Once you have located the line containing "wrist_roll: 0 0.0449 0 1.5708" in the material below, return it exactly along with each line after it through the line containing "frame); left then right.".
#####
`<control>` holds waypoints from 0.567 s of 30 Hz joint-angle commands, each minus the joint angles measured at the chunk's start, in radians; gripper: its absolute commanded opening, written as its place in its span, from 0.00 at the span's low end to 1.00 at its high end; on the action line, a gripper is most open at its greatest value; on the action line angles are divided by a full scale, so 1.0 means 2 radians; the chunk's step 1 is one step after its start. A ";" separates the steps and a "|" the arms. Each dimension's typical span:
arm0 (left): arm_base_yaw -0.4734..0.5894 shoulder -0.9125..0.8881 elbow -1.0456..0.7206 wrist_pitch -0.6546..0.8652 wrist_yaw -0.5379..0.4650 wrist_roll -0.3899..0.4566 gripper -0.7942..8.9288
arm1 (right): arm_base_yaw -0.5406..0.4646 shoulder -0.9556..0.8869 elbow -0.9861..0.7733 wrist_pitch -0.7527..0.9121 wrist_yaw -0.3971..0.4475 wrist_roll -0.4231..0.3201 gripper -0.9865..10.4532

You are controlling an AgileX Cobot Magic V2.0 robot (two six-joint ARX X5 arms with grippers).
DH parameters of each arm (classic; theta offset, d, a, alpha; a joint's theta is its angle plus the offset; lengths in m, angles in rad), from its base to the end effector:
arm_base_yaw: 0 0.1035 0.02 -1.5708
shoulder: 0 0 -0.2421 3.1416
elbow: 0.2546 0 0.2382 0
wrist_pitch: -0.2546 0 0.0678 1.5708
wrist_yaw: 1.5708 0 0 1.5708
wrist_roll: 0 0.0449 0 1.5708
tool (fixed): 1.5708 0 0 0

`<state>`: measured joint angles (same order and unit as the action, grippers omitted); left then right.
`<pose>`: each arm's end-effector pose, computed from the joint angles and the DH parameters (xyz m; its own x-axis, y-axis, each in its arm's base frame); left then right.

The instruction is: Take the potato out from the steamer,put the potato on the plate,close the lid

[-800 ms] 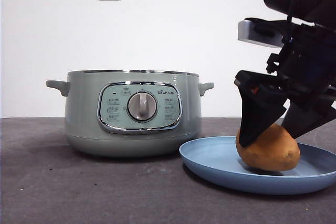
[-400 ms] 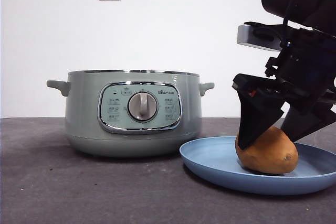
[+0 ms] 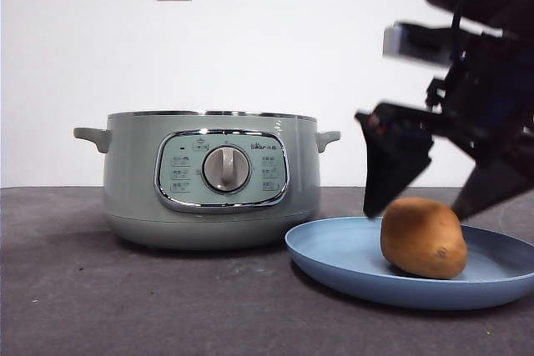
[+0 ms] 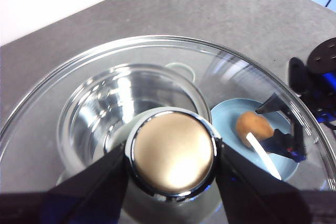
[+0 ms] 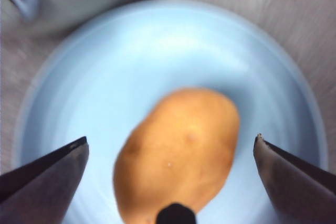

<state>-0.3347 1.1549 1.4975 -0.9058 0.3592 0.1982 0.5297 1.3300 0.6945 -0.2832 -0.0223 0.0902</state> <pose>0.1951 -0.0846 0.4003 0.6322 -0.5921 -0.4998 0.6760 0.7367 -0.0175 0.2168 0.1281 0.1605 0.5123 0.3258 -0.7946 -0.4529 0.8886 0.0723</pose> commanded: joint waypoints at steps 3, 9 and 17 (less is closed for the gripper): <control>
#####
### Exercise solution
wrist_roll: 0 0.0449 0 1.5708
tool (fixed): 1.5708 0 0 0

`<state>`: measured joint angles (same order and unit as the action, grippers omitted); left then right.
`<pose>`: each arm's end-effector pose, computed from the joint angles and the DH parameters (xyz m; its own x-axis, y-axis, each in its arm's base frame); left then right.

That's the full output for the exercise.